Figure 6CSF-1 silencing during EAM diminishes infiltration of inflammatory monocytes into injured mouse hearts. (A) EAM was induced by inoculation of myosin peptide in conjunction with Freud's adjuvant and mice were boosted after 7 days. Nanoparticle-encapsulated CSF-1 siRNA #7 (Figure 3) was investigated regarding to its potential to manipulate EAM in comparison to siLUC (control).
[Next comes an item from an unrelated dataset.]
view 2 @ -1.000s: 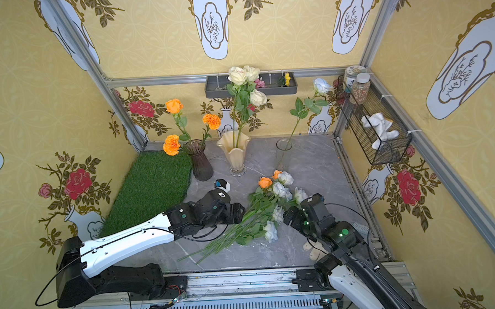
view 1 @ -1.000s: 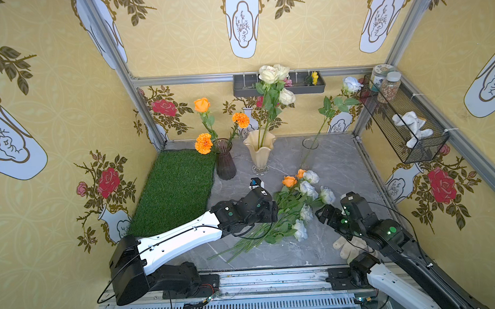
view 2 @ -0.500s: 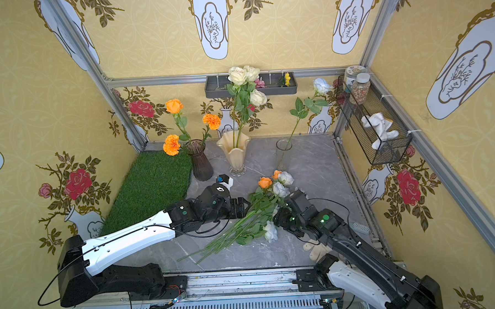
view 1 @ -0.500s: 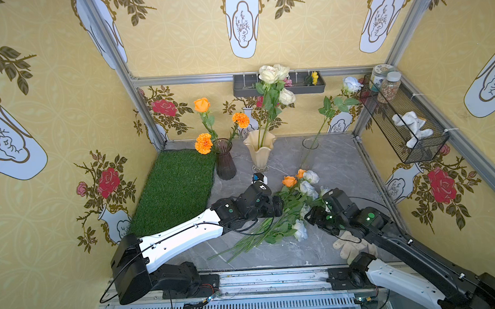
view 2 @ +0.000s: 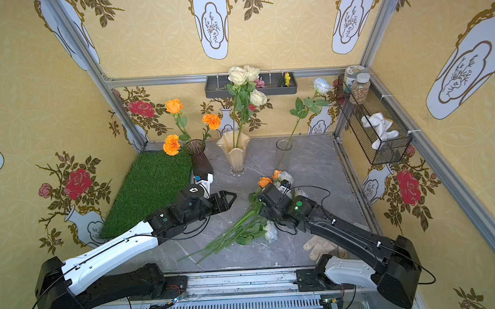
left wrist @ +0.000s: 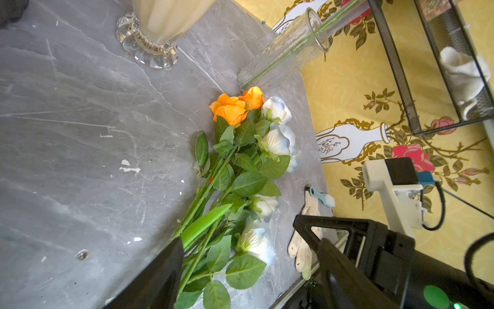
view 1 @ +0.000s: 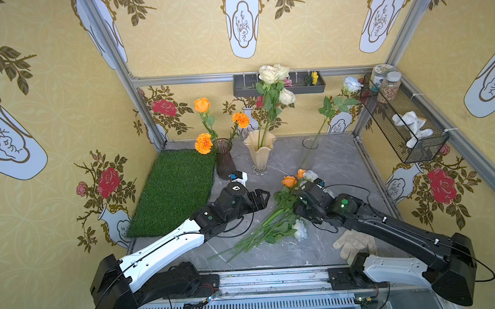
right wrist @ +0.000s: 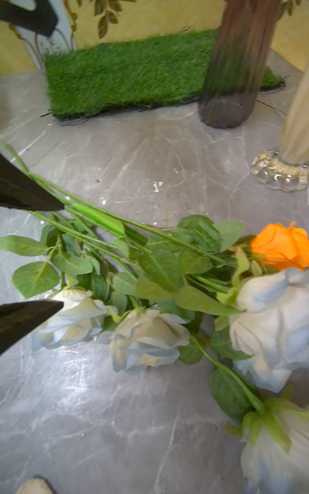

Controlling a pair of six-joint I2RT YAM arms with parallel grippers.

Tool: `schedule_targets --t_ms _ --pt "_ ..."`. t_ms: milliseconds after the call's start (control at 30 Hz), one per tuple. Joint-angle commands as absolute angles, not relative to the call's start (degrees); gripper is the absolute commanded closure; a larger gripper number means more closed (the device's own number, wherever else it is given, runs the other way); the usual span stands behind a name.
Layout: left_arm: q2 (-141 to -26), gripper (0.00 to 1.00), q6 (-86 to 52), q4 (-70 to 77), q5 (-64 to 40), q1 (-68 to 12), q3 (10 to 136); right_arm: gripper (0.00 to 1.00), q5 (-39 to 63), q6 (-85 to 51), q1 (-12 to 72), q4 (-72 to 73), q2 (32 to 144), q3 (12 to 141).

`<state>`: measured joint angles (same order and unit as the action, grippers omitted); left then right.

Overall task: Arrange the flowers in different vases according to their colors
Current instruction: Pick up the flower at the center of the board.

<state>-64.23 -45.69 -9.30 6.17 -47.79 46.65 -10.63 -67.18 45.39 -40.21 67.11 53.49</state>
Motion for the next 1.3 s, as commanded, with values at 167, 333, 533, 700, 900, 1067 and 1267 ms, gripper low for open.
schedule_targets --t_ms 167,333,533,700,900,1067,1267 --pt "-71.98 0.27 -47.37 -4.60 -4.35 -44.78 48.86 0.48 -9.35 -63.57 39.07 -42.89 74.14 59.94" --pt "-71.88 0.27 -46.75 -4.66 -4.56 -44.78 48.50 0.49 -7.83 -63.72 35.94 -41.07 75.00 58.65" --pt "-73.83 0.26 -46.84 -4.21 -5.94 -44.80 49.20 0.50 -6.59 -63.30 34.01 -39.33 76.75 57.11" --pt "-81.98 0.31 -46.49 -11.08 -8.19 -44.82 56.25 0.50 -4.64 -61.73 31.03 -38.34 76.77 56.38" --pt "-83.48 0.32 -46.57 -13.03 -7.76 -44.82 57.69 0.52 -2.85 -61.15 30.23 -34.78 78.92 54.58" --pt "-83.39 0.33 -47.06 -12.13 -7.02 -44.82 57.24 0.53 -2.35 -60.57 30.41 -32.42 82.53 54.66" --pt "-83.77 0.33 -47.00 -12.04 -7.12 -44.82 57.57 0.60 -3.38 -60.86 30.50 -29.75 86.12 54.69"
Therefore, mice were treated with 0.5 mg/kg siRNA intravenously every other day starting 14 days after EAM induction, and mice were sacrificed 21 days after the first immunization. (B) Representative dot plots (left) and enumeration (right) of inflammatory Ly6Chi monocytes in heart tissue of siLUC- and siCSF-1-treated mice (n = 8). (C) Representative dot plots (left) and quantification of granulocyte-monocyte progenitors (GMPs) (right) found in bone marrow of siLUC- and siCSF-1-treated mice during EAM (n = 12). (D) Representative FACS plots (left) and quantification (right) of BrdU incorporation in GMPs of the bone marrow in siLUC- and siCSF-1 treated mice (n = 8). (E) Representative FACS density plots (left) and quantification of monocytes/macrophages (right) in the blood of siLUC- and siCSF-1- treated mice (n = 7). Unpaired t-tests were used. p-values are indicated on the graph and significant differences (p < 0.05) are marked with blue color.
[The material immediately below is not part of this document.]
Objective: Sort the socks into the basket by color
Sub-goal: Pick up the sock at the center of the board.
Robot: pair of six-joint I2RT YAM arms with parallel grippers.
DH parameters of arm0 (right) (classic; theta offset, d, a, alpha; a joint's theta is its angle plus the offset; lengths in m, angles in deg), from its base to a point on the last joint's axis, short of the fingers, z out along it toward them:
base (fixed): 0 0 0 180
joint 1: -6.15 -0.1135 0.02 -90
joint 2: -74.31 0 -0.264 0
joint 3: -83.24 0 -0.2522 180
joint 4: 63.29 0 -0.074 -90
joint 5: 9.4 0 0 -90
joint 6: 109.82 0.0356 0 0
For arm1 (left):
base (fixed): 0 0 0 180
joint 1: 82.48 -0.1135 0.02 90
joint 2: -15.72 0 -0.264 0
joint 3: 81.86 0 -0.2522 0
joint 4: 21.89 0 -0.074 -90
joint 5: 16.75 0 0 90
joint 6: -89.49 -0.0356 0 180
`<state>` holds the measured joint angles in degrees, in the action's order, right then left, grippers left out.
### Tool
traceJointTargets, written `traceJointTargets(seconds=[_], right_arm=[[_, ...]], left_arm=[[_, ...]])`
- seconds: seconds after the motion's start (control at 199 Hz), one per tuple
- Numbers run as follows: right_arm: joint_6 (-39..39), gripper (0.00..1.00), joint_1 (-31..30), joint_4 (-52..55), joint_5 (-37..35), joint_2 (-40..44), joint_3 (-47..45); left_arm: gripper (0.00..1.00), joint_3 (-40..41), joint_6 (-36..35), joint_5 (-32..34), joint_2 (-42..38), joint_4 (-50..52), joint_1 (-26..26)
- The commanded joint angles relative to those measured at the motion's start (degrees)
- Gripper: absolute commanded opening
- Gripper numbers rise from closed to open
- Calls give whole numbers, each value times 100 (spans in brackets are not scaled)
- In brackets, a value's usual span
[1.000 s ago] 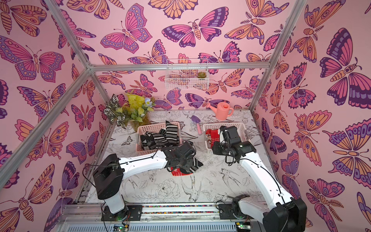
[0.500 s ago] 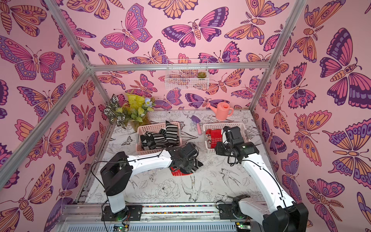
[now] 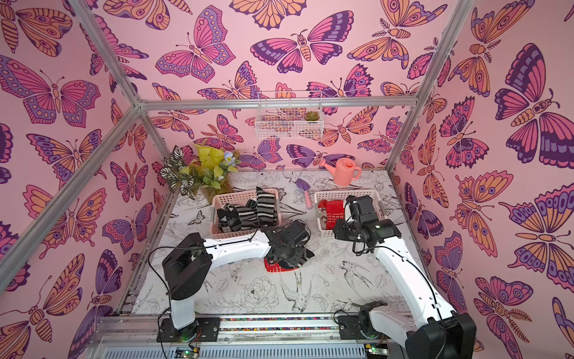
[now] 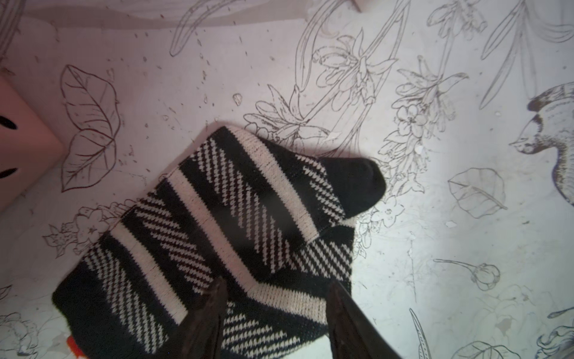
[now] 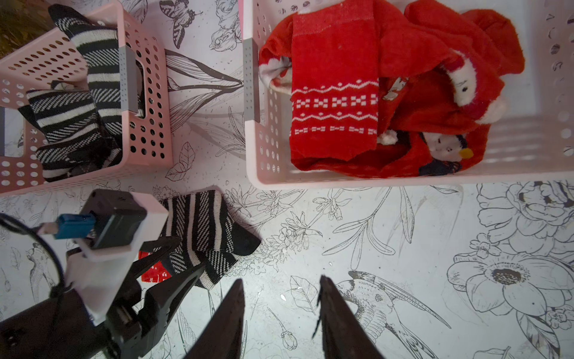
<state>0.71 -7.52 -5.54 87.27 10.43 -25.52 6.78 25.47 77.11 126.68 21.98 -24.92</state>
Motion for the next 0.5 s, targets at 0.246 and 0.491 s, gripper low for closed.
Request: traceJointTargets(seconds=[0.246,0.491], right_arm=[[-151,42,160,75,83,-29,150],[-190,42,233,66,141,-6,141]], left_arm=[[54,-471,-31,54,509,275,22],[51,-632,-15,55,773,321,11]])
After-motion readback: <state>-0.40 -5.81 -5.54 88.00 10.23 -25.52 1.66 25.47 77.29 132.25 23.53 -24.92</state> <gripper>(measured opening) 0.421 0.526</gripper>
Figure 7siRNA-mediated knockdown of CSF-1 during acute EAM attenuates the development of chronic disease states. (A) EAM induction and siRNA treatment was conducted as shown in A. Mice were sacrificed after 30 days. (B) Representative Masson's trichrome stains of heart tissue sections obtained 30 days after EAM induction are depicted (left: scale bar = 150 nm). Fibrosis was scored microscopically (n = 8 for siLUC and siCSF-1 as well as n = 7 for siCSF-1R). (C) Heart function was evaluated 30 days after the initial immunization by echocardiography. Representative M-mode echocardiographic images are shown during late state EAM. Calculated left ventricular ejection fraction (EF) (n = 8 for siLUC and siCSF-1 as well as n = 7 for siCSF-1) is shown. One-way-ANOVA was performed. Since ANOVA was significant, a Sidak-Holm-multiple comparison was performed. p-values of multiple comparison are indicated. Blue color indicates p < 0.05.
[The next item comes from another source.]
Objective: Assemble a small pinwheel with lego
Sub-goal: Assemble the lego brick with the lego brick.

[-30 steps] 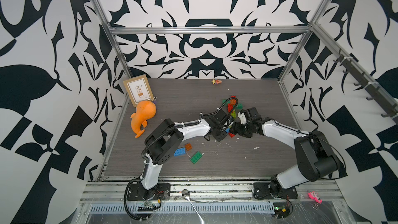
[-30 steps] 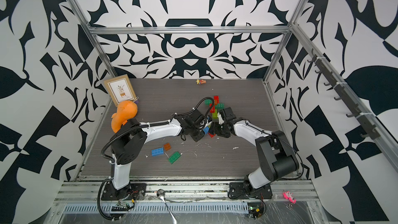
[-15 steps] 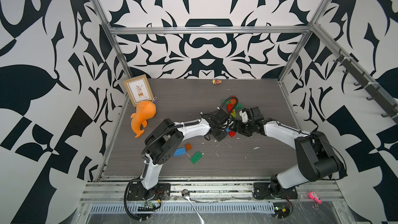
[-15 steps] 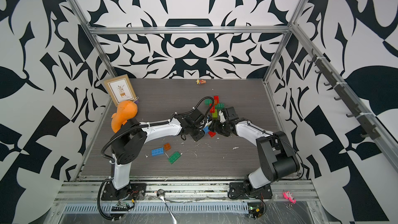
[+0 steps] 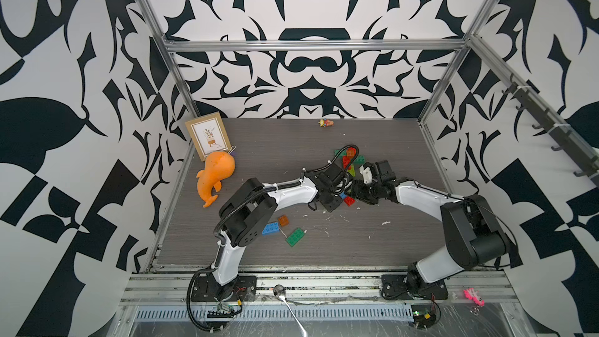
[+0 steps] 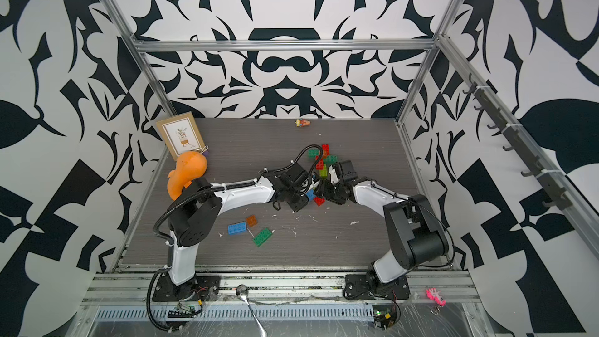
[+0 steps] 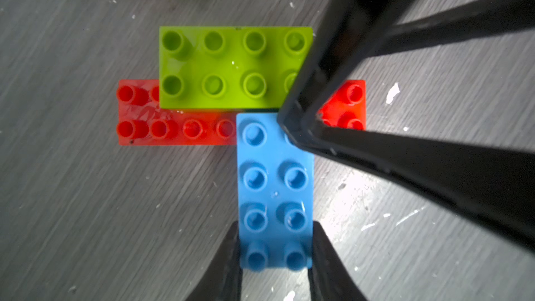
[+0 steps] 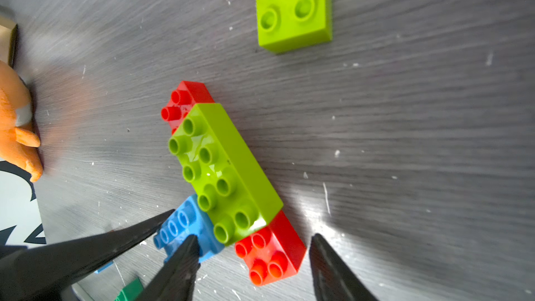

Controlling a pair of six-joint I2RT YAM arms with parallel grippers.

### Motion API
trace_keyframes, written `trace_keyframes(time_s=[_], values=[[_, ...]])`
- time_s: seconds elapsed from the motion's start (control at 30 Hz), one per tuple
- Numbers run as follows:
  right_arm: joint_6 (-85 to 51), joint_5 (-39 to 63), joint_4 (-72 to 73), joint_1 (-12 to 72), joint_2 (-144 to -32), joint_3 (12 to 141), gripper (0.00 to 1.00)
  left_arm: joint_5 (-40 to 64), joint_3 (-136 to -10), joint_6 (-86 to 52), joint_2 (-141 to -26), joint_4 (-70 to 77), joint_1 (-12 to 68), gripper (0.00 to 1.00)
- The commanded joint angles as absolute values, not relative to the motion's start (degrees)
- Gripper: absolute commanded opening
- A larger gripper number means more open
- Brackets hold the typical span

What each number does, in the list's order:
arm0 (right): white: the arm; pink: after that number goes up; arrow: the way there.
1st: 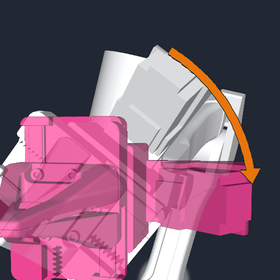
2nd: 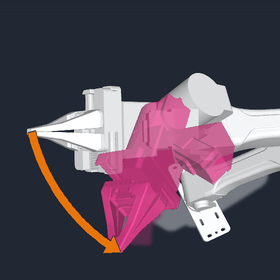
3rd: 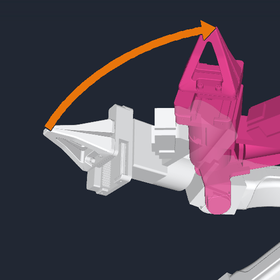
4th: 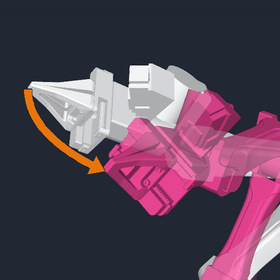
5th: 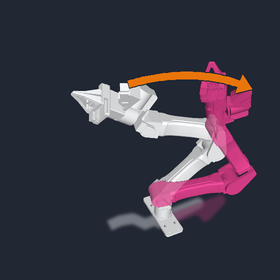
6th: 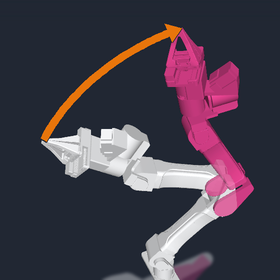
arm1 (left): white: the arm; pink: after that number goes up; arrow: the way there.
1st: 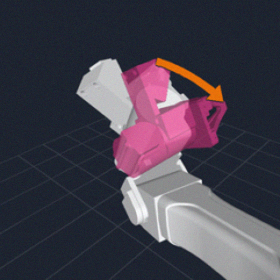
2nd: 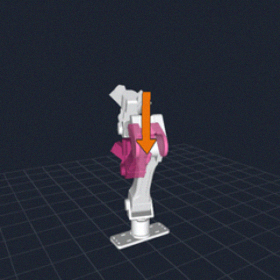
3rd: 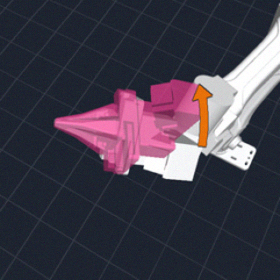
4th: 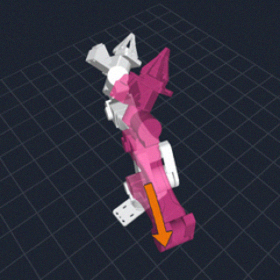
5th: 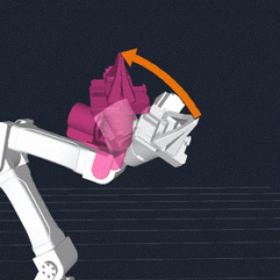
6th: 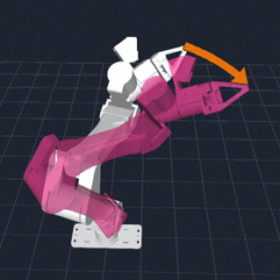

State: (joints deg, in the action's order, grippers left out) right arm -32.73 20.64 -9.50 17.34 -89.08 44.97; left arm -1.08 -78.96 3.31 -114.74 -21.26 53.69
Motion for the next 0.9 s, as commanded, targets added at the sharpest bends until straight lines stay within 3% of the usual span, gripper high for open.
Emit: trace_keyframes(time_s=[0.0,0.6,0.87], values=[[-32.8,12.5,-10.3,17.7,-91.0,45.8,0.60,2.9,-80.0,4.8,-115.3,-22.3,54.9,0.27],[-33.8,9.8,-9.8,17.7,-95.2,41.9,0.49,1.7,-79.8,1.9,-114.2,-17.7,53.3,0.38],[-33.9,10.1,-9.6,17.7,-95.4,41.8,0.48,1.2,-79.0,1.3,-112.7,-16.2,52.5,0.50]])
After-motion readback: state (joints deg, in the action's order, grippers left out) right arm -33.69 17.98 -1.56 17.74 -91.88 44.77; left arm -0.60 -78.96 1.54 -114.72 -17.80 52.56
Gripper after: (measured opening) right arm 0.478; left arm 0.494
Figure 8Graphical synopsis: The CSF-1 axis is induced in patients with acute myocarditis. Based on the preponderant role of CSF-1 for monocyte differentiation/maturation and the disease-modifying function of monocytes during the course of inflammatory heart disease, we investigated how silencing of CSF-1 in monocytes/macrophages using nanoparticle encapsulated siRNA influences heart tissue damage during the onset of acute viral myocarditis and upon manifestation of acute inflammation in an autoimmune myocarditis model. Silencing of the myeloid CSF-1 axis was beneficial for preventing inflammatory tissue damage in the heart and preserving cardiac function at acute and chronic disease states without compromising innate immunity's critical defense mechanisms.